La scénographie, avec un grand cadre blanc, et deux scènes qui semblent s’emboîter, correspond bien à cette mise en abyme de cet autre espace où Joris Mathieu fait évoluer ses personnages. Recréation fascinante… et d’une étrange beauté plastique : autant dire tout de suite que l’univers conçu par Joris Mathieu est une œuvre de peintre; on repense à la fameuse phrase de De Vinci : « La pittura é cosa mentale » ou à La Flagellation du Christ avec ses deux espaces mythiques au sein du même tableau, de Piero della Francesca.
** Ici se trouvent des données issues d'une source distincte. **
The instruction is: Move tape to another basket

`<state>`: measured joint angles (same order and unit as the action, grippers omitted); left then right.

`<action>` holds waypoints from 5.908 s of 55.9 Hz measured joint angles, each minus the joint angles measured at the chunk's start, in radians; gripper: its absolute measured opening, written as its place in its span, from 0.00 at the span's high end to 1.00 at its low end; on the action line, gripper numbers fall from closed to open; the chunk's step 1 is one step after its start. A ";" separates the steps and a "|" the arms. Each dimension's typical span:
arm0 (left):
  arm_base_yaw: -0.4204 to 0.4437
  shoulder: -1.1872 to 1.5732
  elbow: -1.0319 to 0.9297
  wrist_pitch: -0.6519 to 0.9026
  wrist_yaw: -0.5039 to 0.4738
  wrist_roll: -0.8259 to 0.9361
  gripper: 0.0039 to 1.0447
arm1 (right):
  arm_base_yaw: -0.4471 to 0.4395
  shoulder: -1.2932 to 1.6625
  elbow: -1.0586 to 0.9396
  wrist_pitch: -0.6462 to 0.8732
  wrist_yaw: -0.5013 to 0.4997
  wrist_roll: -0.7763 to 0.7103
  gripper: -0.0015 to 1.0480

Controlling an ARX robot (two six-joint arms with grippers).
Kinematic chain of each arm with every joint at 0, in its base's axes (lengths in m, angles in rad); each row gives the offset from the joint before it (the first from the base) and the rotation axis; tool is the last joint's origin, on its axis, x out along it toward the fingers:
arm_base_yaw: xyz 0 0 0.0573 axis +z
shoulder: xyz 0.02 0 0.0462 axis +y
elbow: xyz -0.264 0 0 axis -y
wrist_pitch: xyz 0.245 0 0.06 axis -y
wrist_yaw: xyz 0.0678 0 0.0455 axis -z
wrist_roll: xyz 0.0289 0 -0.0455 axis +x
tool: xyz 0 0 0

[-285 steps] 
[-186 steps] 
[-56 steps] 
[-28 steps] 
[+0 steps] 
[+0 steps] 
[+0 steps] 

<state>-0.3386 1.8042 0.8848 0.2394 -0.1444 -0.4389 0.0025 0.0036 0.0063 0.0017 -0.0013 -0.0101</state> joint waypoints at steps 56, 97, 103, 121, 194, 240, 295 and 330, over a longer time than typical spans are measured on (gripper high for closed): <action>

Cette mise en scène théâtrale est susceptible, aux meilleurs moments, de produire une angoisse métaphysique : les pertes de repère de l’espace et du temps deviennent en effet palpables, comme une simulation des plus réussies de ce que notre imaginaire et la réalité de ces vingt prochaines années nous préparent !
Cela dit, pour impeccable qu’il soit sur le plan plastique, souffre d’une insuffisance criante quant au texte, assez redondant, voir prétentieux ; le titre annonce déjà la couleur ! ; et qui dessert les images fabuleuses créées par Joris Mathieu pendant soixante minutes, d’autant plus qu’il est souvent dit avec une voix grave amplifiée, très menaçante (qui a un côté sauce publicitaire), stéréotypée et vraiment peu convaincante, avec un scénario pas très bien ficelé. » La fiction d’anticipation agit au théâtre comme un troublant révélateur du réel qui nous entoure », dit J. Mathieu ; on veut bien mais il ne s’en donne pas tous les moyens et des extraits d’Ubik, dits d’une voix sobre, auraient sans doute amplement suffi.
Joris Mathieu sait lire Dick et réussit quand même à nous donner parfois cette espèce de vertige de la conscience qui est au centre de ses romans; mais il semble quand même avoir un peu de mal à opérer une véritable synthèse entre images, texte et musique. Dommage…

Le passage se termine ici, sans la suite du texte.